# Help name my new puppy



## Leanne Webster (Jun 2, 2012)

My new Mal puppy is coming home next weekend and i am needing to come up with the registered name. Her call name will be Alibi and the Registered name must start with a D. Any ideas?


----------



## Matthew Grubb (Nov 16, 2007)

Leanne Webster said:


> My new Mal puppy is coming home next weekend and i am needing to come up with the registered name.
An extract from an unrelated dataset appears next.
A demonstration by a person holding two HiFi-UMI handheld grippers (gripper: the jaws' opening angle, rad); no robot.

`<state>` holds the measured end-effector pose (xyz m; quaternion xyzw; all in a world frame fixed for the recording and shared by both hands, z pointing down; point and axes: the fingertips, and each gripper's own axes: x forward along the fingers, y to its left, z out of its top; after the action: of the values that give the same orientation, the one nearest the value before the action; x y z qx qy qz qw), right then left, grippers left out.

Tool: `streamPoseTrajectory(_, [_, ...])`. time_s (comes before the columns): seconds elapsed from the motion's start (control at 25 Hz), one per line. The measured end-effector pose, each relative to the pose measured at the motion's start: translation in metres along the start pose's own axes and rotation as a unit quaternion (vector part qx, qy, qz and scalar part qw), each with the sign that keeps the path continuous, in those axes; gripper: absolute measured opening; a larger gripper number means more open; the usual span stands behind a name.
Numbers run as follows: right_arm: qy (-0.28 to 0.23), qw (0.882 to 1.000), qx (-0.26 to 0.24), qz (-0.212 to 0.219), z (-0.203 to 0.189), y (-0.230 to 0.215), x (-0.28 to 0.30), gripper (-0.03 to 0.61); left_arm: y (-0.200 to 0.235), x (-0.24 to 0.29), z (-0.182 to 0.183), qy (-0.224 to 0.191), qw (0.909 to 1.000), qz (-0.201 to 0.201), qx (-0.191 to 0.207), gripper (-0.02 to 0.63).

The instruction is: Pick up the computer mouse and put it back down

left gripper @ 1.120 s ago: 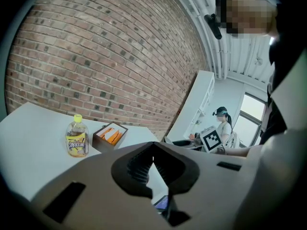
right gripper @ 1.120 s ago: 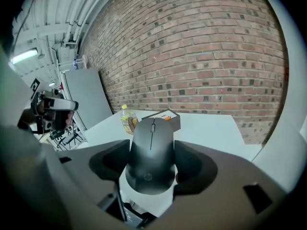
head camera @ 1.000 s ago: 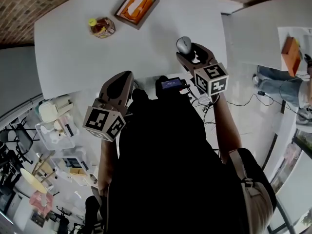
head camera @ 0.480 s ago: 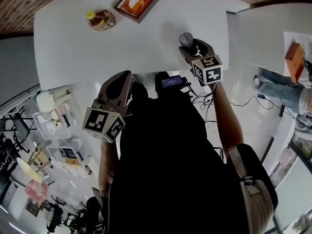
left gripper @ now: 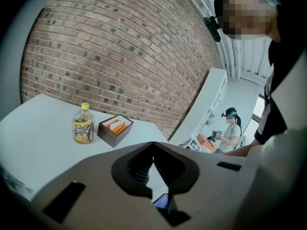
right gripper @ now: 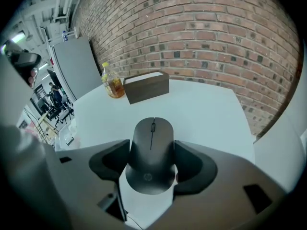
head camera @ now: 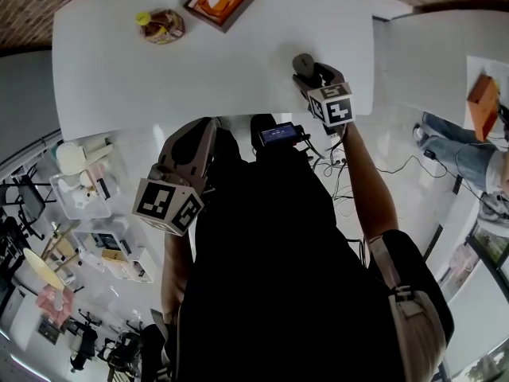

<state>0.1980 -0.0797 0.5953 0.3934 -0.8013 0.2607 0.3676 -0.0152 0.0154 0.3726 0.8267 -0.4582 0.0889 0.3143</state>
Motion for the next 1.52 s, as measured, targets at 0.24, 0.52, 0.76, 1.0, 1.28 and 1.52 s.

Her call name will be Alibi and the Registered name must start with a D. Any ideas?


I vote "Daja" pronounced "day-ya". French for "already".


----------



## Craig Snyder (May 7, 2012)

Dalai Alibi

Dalai = ocean 

Craig


----------



## Thomas Barriano (Mar 27, 2006)

Dubious Alibi


----------



## Craig Snyder (May 7, 2012)

Demented Alibi
Distinguished Alibi
Deranged Alibi
Devious Alibi


Craig


----------



## Gillian Schuler (Apr 12, 2008)

Dally, Dallas, Daffie, Dara, anyway, have a look here:

http://www.braquedubourbonnais.info/en/Dog-name-D.htm


----------



## Tiago Fontes (Apr 17, 2011)

Dlueless...lol

"good boy Dlue"... When praising

"Dlueless, come over here you bast**d"... When angry. 


Have a great weekend you all!


----------



## Kadi Thingvall (Jan 22, 2007)

Didn't Do It

If you have enough space, Didn't Do It Have An Alibi

Don't Blame Me


----------



## Bob Scott (Mar 30, 2006)

How about Dog? :twisted:


----------



## Terry Devine (Mar 11, 2008)

"Damn" that hurt (after she hits the decoy !!!!
D.D. Decoy Destyroyer


----------



## james m white (May 8, 2010)

Dominus, it is a title and a good female name


----------



## james m white (May 8, 2010)

my wife suggested diamond


----------